Quella che ha raccolto uno degli inviati di euronews in Libia, Mustafa Bağ, è la testimonianza di una persona che si è trovata con le spalle al muro, schiacciata tra le parti del conflitto, nel quale, involontariamente e senza saperlo, è entrata prima ancora che questo iniziasse.

Euronews ha scelto di non rivelarne l’identità. Leila – usiamo questo nome fittizio – era stata costretta dal nonno ad arruolarsi in un corpo d‘élite delle forze di Gheddafi, prima dell’inizio delle ostilità. Nei giorni scorsi si è trovata in mezzo al fuoco di Abu Salim. Si è lanciata dal secondo piano di un edificio per cercare di fuggire dalla battaglia in corso.

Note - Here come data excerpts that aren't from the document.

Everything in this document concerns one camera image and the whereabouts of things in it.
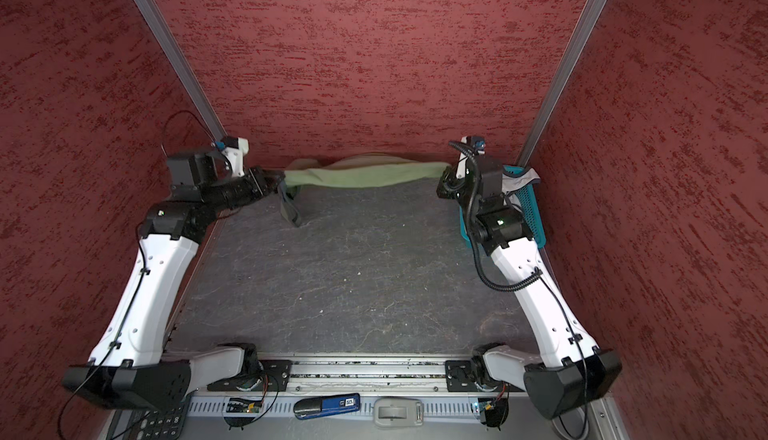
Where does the teal plastic basket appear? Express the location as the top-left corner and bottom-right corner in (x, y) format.
(458, 165), (548, 249)

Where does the olive green tank top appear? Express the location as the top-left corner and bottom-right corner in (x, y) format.
(277, 153), (449, 227)

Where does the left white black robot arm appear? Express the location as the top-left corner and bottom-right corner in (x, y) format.
(62, 147), (283, 411)

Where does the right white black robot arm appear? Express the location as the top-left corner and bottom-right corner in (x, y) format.
(437, 142), (623, 419)

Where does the white grey-trimmed tank top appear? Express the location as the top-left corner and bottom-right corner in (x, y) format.
(502, 168), (541, 194)

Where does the right small circuit board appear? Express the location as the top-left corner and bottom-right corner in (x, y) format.
(474, 398), (497, 413)

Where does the small circuit board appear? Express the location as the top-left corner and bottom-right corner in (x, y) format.
(474, 398), (497, 413)
(224, 397), (264, 417)

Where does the left small circuit board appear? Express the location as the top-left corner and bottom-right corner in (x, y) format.
(224, 397), (264, 417)

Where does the blue black utility knife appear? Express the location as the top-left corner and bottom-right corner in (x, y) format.
(293, 393), (361, 420)

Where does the black calculator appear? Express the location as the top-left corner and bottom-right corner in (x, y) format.
(113, 400), (189, 440)

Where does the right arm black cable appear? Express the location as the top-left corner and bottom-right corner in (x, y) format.
(448, 141), (544, 294)

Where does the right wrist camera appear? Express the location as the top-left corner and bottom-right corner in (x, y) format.
(456, 135), (486, 179)

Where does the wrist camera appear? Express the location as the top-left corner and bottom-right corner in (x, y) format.
(215, 136), (249, 177)
(456, 135), (486, 179)

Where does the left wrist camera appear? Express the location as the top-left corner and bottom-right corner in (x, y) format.
(215, 136), (249, 177)

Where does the left aluminium corner post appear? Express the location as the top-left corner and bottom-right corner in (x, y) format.
(133, 0), (227, 139)

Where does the aluminium corner post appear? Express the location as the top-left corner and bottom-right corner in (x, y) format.
(133, 0), (227, 139)
(515, 0), (608, 166)

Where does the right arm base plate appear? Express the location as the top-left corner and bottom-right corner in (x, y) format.
(444, 357), (502, 394)

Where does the aluminium front rail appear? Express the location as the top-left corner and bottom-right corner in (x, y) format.
(128, 354), (610, 397)

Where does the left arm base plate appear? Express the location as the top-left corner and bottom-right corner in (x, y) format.
(207, 359), (293, 392)

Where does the right aluminium corner post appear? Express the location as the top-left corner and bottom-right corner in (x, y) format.
(515, 0), (608, 166)

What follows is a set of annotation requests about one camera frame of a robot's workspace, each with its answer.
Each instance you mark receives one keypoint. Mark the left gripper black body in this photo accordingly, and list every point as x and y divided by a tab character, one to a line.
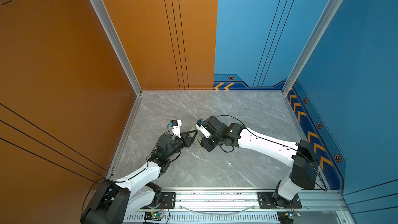
180	138

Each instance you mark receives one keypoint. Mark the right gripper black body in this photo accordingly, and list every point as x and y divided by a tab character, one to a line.
208	143

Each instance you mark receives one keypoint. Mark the beige remote control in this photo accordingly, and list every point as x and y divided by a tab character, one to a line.
199	145

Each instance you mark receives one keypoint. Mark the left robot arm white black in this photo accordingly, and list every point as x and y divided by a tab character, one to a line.
114	199

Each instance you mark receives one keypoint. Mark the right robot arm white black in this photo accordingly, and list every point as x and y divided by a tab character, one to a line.
299	157

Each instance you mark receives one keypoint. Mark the green circuit board left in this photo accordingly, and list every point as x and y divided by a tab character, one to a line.
153	217

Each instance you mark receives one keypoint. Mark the white ventilation grille strip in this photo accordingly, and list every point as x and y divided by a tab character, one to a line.
196	218

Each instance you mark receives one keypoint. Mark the circuit board right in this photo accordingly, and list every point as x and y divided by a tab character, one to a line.
287	217

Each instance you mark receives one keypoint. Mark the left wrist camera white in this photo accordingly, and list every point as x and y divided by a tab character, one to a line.
174	128

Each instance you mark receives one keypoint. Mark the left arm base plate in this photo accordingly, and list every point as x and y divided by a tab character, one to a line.
163	199

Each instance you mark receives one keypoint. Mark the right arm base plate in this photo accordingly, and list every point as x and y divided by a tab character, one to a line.
267	200

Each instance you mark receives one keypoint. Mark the aluminium front rail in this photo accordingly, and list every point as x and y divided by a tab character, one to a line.
236	199

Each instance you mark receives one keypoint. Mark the left aluminium corner post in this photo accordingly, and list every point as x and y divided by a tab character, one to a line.
109	28

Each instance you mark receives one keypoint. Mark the aluminium corner post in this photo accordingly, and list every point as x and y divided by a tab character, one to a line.
109	28
323	22

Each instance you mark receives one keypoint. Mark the right aluminium corner post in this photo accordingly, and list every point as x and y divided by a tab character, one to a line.
323	22

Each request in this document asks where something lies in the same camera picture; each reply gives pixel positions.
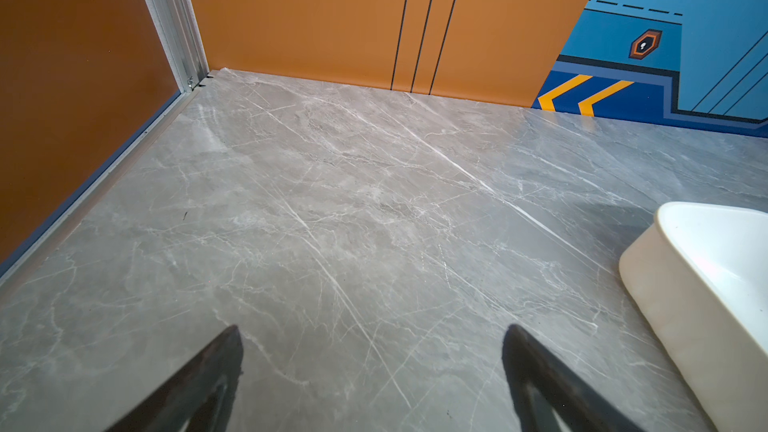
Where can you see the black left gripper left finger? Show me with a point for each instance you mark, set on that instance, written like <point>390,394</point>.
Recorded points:
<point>199,396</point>

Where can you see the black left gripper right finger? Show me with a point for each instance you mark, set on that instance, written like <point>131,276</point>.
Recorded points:
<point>548,396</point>

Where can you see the white rectangular plastic bin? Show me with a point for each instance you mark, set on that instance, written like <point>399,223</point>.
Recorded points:
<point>698,274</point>

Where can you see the aluminium left rear corner post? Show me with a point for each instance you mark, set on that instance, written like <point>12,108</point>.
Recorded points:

Ferita anche da colpi di arma da fuoco, è stata trasportata all’ospedale dagli insorti. Ai microfoni di euronews racconta la sua storia: “Mi hanno dato un’arma – dice -. Ogni volta mi portavano una o due persone, mi chiedevano di uccidere. Mi stavano intorno sempre, due stavano di fianco a me, uno dietro, e mi dicevano: ‘uccidili, o sarai uccisa’. Poi hanno portato altri insorti sotto alcuni alberi e mi hanno chiesto di sparare. Ho sparato, ma ogni volta voltavo lo sguardo prima di sparare.

L’inviato di euronews Mustafa Bağ le chiede poi: “Come la fa sentire questo compito che le hanno affidato?” “Mi addolora – risponde con un filo di voce -, mi addolora”. Le si chiede poi come l’abbiano trattata i militari di Gheddafi? “Non bene – risponde – non bene”.